Return each line of the material verbatim.

..........

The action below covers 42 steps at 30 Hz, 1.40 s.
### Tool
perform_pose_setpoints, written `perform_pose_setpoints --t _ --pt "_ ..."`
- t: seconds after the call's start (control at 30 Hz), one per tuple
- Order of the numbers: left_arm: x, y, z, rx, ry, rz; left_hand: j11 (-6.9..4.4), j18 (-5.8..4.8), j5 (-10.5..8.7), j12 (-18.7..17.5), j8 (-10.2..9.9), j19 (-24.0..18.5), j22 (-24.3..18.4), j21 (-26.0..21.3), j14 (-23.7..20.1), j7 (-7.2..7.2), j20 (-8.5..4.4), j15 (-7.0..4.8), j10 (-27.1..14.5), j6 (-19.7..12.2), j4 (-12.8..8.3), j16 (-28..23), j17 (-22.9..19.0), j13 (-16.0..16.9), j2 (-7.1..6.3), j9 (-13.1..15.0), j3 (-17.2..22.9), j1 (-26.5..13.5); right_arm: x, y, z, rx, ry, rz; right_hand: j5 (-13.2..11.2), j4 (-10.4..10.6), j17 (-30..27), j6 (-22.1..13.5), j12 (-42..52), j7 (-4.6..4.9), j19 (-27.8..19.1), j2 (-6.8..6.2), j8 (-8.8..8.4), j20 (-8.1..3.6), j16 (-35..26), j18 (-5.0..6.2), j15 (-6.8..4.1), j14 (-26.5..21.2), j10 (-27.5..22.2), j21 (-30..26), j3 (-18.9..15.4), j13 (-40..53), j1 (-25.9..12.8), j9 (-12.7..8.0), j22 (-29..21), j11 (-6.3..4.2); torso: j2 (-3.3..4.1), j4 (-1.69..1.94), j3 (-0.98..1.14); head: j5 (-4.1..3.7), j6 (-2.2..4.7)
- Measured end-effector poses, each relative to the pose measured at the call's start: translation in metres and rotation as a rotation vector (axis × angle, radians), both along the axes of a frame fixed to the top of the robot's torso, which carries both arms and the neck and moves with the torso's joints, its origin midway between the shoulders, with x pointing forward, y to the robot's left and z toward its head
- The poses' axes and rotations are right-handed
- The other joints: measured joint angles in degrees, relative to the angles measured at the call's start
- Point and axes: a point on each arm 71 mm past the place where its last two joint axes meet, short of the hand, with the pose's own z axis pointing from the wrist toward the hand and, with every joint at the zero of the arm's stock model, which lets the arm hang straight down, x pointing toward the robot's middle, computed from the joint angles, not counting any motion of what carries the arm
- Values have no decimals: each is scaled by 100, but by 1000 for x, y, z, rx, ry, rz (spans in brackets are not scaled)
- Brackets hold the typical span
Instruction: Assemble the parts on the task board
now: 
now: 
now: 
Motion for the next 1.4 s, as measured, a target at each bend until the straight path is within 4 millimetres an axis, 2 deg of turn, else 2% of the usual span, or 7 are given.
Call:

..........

* **ANSWER TO THIS TASK**
The action below covers 42 steps at 30 Hz, 1.40 s.
### Tool
perform_pose_setpoints, written `perform_pose_setpoints --t _ --pt "_ ..."`
- t: seconds after the call's start (control at 30 Hz), one per tuple
- Order of the numbers: left_arm: x, y, z, rx, ry, rz; left_hand: j11 (-6.9..4.4), j18 (-5.8..4.8), j5 (-10.5..8.7), j12 (-18.7..17.5), j8 (-10.2..9.9), j19 (-24.0..18.5), j22 (-24.3..18.4), j21 (-26.0..21.3), j14 (-23.7..20.1), j7 (-7.2..7.2), j20 (-8.5..4.4), j15 (-7.0..4.8), j10 (-27.1..14.5), j6 (-19.7..12.2), j4 (-12.8..8.3), j16 (-28..23), j17 (-22.9..19.0), j13 (-16.0..16.9), j2 (-7.1..6.3), j9 (-13.1..15.0), j3 (-17.2..22.9), j1 (-26.5..13.5); right_arm: x, y, z, rx, ry, rz; right_hand: j5 (-13.2..11.2), j4 (-10.4..10.6), j17 (-30..27), j6 (-22.1..13.5), j12 (-42..52), j7 (-4.6..4.9), j19 (-27.8..19.1), j2 (-6.8..6.2), j8 (-8.8..8.4), j20 (-8.1..3.6), j16 (-35..26), j18 (-5.0..6.2), j15 (-6.8..4.1), j14 (-26.5..21.2), j10 (-27.5..22.2), j21 (-30..26), j3 (-18.9..15.4), j13 (-40..53), j1 (-25.9..12.8), j9 (-12.7..8.0), j22 (-29..21), j11 (-6.3..4.2); torso: j2 (-3.3..4.1), j4 (-1.69..1.94), j3 (-0.98..1.14); head: j5 (-4.1..3.7), j6 (-2.2..4.7)
- Measured end-effector poses, each relative to the pose measured at the call's start: translation in metres and rotation as a rotation vector (axis × angle, radians), both along the axes of a frame fixed to the top of the robot's torso, which carries both arms and the neck and moves with the torso's joints, its origin midway between the shoulders, with x pointing forward, y to the robot's left and z toward its head
- The poses' axes and rotations are right-handed
- The other joints: measured joint angles in degrees, relative to the angles measured at the call's start
- Point and axes: a point on each arm 71 mm past the place where its last two joint axes meet, short of the hand, with the pose's own z axis pointing from the wrist toward the hand and, with every joint at the zero of the arm's stock model, which lets the arm hang straight down, x pointing toward the robot's middle, computed from the joint angles, not counting any motion of what carries the arm
- Values have no decimals: each is scaled by 100, but by 1000 for x, y, z, rx, ry, rz (spans in brackets are not scaled)
- Brackets hold the typical span
Instruction: Assemble the parts on the task board
now: 
now: 
now: 
Motion for the next 1.4 s, as measured, a target at each bend until the straight path is within 4 millimetres an axis, 2 deg of turn, else 2% of the usual span, or 7 are given.
Call:

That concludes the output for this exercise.